● **Exercise data**
================

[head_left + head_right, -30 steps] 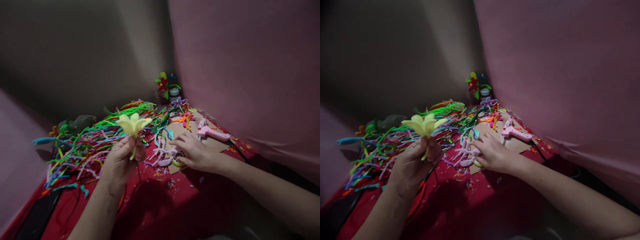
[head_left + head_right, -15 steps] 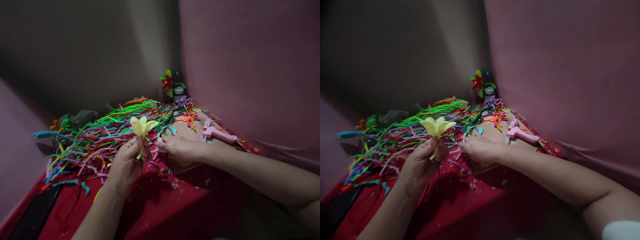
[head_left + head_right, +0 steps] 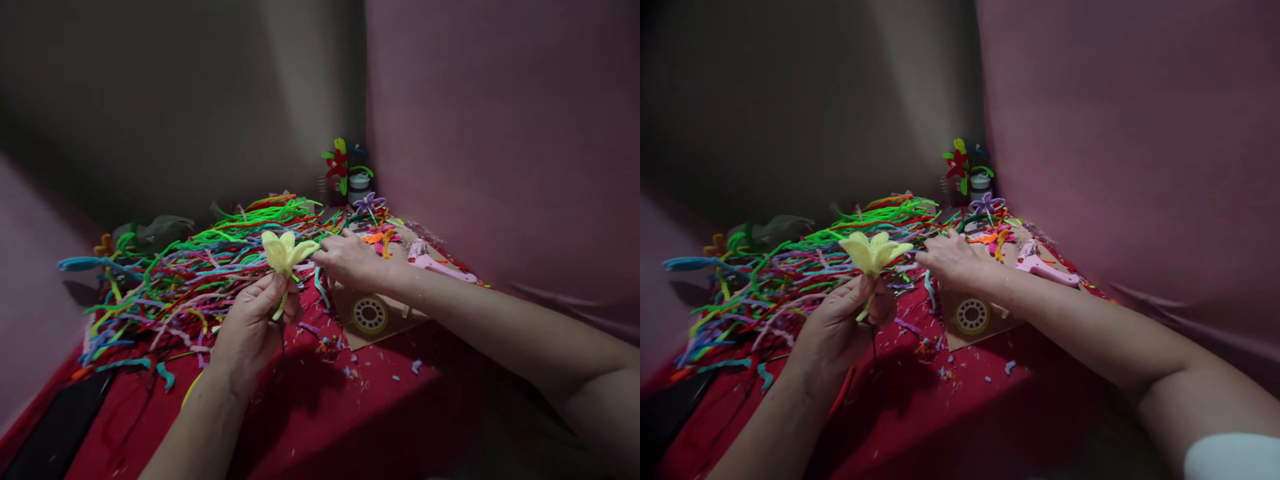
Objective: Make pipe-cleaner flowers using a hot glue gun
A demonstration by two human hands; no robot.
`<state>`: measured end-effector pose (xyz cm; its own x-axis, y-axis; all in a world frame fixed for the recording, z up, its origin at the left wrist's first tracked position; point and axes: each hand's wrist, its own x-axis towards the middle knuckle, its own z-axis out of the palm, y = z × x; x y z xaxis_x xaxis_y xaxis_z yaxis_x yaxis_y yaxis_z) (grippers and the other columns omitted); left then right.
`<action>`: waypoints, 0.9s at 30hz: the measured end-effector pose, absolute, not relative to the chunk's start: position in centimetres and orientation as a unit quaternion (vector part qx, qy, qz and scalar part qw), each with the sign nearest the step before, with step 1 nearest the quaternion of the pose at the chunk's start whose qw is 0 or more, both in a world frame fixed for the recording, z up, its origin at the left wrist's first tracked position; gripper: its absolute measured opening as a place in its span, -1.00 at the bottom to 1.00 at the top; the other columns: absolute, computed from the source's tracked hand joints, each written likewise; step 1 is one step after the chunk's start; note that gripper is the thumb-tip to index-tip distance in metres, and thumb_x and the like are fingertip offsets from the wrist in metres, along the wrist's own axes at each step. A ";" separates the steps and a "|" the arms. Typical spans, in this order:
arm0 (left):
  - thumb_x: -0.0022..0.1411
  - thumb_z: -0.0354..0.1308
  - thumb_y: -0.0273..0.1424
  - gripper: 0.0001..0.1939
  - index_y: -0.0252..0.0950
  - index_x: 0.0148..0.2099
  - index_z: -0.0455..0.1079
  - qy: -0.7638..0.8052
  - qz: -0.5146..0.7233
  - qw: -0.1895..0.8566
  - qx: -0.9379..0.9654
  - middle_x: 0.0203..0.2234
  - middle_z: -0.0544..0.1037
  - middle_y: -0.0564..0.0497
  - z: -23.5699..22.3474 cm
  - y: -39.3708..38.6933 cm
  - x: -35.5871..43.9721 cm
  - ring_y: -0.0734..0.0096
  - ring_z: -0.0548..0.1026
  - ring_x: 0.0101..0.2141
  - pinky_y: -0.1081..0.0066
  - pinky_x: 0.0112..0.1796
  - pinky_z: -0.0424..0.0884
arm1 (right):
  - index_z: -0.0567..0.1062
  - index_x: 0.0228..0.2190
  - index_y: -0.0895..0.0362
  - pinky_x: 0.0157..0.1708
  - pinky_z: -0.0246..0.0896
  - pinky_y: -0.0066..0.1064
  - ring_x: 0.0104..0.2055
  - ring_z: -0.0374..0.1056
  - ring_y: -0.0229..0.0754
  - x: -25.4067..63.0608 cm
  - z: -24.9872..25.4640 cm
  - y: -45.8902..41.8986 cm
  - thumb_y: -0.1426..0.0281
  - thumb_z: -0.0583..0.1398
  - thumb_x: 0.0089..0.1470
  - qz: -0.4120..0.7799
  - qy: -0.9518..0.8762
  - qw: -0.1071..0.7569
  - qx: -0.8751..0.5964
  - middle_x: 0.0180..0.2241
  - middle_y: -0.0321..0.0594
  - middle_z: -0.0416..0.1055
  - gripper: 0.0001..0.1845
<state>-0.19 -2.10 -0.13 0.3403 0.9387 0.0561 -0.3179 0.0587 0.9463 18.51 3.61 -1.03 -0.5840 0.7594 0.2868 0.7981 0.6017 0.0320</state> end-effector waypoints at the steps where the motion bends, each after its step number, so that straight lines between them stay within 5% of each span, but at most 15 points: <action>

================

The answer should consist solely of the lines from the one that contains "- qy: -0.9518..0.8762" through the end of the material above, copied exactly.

● **Response**
  - qy: -0.9518..0.8762
  - qw: -0.1071..0.7569
  - qx: -0.8751..0.5964
  - middle_x: 0.0180..0.2241
  - middle_y: -0.0321..0.0594
  - middle_z: -0.0416..0.1055
  - gripper: 0.0001..0.1845
<state>-0.19 -2.10 -0.13 0.3403 0.9387 0.0561 -0.3179 0.0587 0.9463 18.51 3.61 -1.03 -0.5840 0.7594 0.2868 0.7981 0.6017 0.0320</state> end-effector waypoints at the steps where the motion bends, each after its step number, so that straight lines between them stay within 5% of each span, but at most 15 points: <action>

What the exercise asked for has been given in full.